Не долго думая, я отправился.
— Позвольте спросить вас, Лермонтов, какую это книгу вы читаете? Без сомнения очень интересную, судя по тому, как углубились вы в нее; нельзя ли поделиться ею и с нами? — обратился я к нему не без некоторого волнения.
Он мгновенно оторвался от чтения. Как удар молнии, сверкнули глаза его. Трудно было выдержать этот неприветливый, насквозь пронизывающий взгляд.
— Для чего вам хочется это знать?
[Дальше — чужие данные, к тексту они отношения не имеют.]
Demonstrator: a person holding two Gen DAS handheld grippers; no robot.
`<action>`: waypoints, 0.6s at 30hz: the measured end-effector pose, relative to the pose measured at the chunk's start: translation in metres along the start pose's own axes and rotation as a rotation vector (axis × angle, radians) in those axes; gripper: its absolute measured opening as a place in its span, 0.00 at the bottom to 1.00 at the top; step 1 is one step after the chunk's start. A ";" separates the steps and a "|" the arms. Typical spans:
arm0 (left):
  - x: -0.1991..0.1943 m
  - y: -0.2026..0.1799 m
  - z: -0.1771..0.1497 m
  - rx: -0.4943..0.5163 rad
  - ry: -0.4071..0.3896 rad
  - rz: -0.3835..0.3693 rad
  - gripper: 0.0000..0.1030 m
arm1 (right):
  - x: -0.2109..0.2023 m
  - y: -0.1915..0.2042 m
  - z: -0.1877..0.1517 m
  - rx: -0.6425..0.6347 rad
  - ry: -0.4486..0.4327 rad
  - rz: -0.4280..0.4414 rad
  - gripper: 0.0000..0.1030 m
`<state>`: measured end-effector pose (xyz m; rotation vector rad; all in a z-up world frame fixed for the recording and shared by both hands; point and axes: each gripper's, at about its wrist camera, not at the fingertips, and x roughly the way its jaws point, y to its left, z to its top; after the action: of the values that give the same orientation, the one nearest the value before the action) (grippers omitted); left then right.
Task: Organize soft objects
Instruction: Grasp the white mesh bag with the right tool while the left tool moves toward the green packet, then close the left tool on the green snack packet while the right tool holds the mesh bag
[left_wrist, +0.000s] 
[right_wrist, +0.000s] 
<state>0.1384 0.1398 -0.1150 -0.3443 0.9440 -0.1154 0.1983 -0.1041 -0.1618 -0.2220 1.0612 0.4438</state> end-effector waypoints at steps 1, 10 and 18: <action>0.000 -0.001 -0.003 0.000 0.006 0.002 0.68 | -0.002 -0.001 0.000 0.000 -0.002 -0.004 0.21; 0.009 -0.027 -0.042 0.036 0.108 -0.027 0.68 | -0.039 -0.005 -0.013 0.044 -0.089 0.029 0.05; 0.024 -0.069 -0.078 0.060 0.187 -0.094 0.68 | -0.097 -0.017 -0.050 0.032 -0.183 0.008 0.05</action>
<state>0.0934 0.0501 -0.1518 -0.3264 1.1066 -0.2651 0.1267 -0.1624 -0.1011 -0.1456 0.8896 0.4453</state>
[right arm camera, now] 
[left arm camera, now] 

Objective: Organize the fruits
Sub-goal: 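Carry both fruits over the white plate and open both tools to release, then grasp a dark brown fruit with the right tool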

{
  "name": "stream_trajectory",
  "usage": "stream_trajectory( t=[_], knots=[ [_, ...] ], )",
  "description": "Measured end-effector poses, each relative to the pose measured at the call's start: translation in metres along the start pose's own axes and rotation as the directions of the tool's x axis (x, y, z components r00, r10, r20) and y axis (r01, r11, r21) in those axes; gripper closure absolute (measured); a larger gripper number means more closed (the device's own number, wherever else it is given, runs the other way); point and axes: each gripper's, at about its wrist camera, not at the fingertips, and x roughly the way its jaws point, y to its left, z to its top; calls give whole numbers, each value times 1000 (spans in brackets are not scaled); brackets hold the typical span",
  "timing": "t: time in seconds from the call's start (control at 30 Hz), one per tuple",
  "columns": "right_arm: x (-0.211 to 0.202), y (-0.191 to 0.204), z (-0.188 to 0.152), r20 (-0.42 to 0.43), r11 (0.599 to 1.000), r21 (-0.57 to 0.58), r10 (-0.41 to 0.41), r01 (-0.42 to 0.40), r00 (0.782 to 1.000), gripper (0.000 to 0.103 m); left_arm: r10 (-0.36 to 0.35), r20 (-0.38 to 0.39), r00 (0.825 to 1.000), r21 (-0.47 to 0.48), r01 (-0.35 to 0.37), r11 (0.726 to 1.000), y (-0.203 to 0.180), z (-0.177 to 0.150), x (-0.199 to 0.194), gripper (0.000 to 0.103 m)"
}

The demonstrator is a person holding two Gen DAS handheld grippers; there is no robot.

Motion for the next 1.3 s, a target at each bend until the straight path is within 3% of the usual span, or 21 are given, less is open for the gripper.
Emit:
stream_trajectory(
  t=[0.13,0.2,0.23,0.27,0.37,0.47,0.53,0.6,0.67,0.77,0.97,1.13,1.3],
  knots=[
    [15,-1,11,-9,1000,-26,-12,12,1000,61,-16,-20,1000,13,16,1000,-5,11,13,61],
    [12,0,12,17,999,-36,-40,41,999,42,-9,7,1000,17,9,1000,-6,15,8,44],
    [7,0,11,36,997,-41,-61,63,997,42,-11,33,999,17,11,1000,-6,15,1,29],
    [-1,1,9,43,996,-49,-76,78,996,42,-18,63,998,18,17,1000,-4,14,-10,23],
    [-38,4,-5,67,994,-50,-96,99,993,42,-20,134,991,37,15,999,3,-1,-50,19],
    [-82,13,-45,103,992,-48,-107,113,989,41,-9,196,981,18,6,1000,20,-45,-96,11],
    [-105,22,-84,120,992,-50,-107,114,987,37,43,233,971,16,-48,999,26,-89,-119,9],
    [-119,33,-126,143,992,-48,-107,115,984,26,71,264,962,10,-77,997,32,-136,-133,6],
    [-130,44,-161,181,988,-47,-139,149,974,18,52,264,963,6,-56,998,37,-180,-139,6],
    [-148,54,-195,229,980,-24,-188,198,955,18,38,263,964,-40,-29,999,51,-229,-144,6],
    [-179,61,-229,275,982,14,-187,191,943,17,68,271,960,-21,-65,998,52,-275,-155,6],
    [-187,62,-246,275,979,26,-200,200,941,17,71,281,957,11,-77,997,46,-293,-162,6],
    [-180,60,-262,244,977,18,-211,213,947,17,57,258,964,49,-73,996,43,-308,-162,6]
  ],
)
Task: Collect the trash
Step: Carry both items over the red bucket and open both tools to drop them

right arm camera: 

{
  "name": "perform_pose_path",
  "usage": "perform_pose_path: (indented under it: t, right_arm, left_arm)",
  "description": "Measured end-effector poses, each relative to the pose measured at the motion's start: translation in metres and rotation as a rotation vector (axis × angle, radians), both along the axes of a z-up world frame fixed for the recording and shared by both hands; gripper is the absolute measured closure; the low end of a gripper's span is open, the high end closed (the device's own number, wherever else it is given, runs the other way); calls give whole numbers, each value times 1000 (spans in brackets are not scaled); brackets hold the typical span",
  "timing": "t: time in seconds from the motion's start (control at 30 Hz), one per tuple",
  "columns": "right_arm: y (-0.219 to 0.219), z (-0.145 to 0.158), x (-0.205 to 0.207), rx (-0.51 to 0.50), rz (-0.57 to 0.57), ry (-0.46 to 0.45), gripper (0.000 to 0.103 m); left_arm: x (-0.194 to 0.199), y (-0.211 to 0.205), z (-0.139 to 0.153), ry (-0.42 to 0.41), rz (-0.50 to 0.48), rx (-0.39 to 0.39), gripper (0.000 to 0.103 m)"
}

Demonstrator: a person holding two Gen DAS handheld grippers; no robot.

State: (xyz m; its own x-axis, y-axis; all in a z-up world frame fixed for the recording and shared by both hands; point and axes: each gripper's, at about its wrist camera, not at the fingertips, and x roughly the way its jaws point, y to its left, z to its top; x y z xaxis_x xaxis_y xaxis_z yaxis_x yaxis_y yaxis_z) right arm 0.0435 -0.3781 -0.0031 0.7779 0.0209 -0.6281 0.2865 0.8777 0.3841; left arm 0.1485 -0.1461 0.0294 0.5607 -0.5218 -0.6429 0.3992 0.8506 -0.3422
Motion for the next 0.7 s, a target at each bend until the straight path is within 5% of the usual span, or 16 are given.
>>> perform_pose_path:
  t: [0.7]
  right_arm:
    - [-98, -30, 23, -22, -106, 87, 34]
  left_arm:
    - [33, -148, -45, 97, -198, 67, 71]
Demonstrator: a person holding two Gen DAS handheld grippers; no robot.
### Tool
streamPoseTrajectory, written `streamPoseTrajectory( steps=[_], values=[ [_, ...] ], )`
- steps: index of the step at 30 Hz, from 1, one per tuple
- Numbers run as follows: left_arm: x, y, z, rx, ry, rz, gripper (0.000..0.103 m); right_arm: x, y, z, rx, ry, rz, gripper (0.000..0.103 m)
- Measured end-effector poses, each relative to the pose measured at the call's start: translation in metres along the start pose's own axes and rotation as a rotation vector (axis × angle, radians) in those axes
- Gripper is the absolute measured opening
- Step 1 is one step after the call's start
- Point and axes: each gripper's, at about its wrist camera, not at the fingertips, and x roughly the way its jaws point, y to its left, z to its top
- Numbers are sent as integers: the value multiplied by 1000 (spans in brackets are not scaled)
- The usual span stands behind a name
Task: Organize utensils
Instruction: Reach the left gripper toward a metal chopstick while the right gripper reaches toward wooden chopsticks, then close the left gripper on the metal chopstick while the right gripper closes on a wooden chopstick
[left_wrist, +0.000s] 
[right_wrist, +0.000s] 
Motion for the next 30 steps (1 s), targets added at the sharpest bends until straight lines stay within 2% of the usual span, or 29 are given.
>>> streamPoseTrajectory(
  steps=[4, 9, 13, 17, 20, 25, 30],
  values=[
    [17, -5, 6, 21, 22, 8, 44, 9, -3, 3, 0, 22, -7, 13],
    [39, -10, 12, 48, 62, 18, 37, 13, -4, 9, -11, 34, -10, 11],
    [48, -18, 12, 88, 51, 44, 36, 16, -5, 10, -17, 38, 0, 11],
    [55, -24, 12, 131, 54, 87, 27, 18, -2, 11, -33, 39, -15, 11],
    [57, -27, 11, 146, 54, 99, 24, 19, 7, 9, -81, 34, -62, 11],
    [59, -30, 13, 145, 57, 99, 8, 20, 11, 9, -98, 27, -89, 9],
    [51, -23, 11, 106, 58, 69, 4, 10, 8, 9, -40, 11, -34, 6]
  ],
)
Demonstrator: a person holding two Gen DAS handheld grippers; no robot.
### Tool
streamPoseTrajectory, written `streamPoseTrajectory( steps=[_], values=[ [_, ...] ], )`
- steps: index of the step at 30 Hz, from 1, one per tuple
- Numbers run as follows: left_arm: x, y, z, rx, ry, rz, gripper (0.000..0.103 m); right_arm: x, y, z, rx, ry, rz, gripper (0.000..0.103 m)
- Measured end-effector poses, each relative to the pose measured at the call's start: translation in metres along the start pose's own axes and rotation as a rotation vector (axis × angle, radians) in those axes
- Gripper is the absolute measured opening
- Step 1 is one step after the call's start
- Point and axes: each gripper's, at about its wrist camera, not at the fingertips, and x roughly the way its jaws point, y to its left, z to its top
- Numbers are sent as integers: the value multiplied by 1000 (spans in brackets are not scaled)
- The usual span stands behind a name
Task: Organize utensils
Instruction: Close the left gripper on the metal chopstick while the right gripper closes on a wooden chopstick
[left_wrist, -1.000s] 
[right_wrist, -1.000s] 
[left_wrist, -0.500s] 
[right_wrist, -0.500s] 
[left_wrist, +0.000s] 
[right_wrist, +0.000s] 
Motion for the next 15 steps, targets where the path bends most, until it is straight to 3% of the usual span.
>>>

Будет бесполезно, если я удовлетворю ваше любопытство. Содержание этой книги вас нисколько не может заинтересовать…
Как ужаленный, отскочил я от него, успев лишь мельком заглянуть в его книгу, — она была английская».
* * *
В конце 1829 года последовала экзаменационная сессия — десять дней «испытаний». «Пансионская жизнь Мишеля была мне мало известна, знаю только, что там с ним никаких не было историй… — сообщает Аким Шан-Гирей. — Я сам в пансионе был один только раз, на выпускном акте, где Мишель декламировал стихи Жуковского: «Безмолвное море, лазурное море, стою очарован над бездной твоей». Впрочем, он не был мастер декламировать и даже впоследствии читал свои стихи довольно плохо».
Помимо декламации (кстати, наставник Лермонтова Зиновьев, напротив, считал ее «прекрасной» и «заслужившей громкие рукоплескания»), экзамены были по юриспруденции, богословию, математике, естествознанию, физике, военному делу; а кроме того — в искусствах: «Михайло Лермонтов… на скрипке аллегро из Маурерова концерта» (весь концерт в ту эпоху исполняли самые искусные виртуозы).